À celui-ci tous les prophètes rendent témoignage : tout celui qui croit [pisteuō] en lui reçoit par son nom remise [aphesis] des péchés. »

Pierre parlait encore ces paroles lorsque l’Esprit Saint tomba [epipiptō] sur tous ceux qui entendaient la parole.

Et les croyants issus de la circoncision, tous ceux qui étaient venus avec Pierre, furent hors d’eux, parce que même sur les nations le don [dōrea] de l’Esprit Saint avait été répandu [ekcheō].
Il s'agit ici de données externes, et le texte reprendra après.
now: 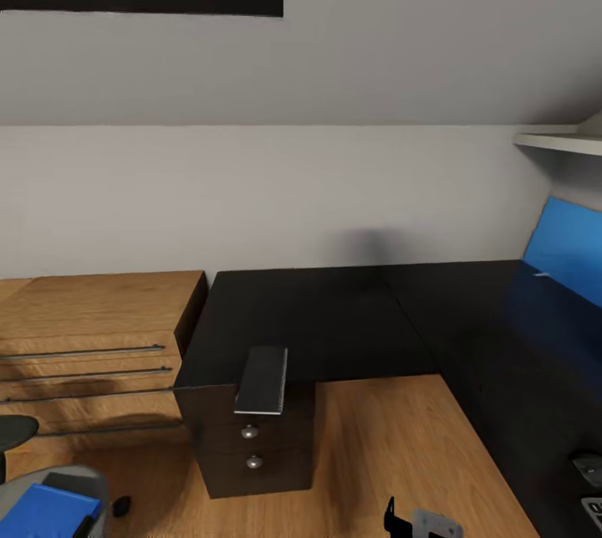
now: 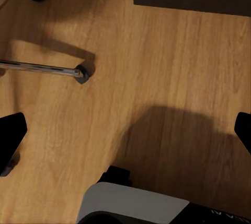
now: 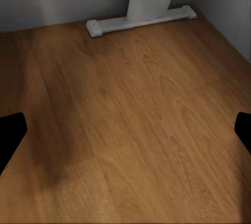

Car ils les entendaient parler en langues [glōssai] et magnifier Dieu. Alors Pierre répondit :

« Quelqu’un peut-il empêcher [kōlyō] l’eau, afin que ne soient pas baptisés ceux-ci qui ont reçu l’Esprit Saint comme nous aussi ? »

Et il ordonna qu’ils soient baptisés au nom de Jésus Christ. Alors ils lui demandèrent [erōtaō] de demeurer quelques jours.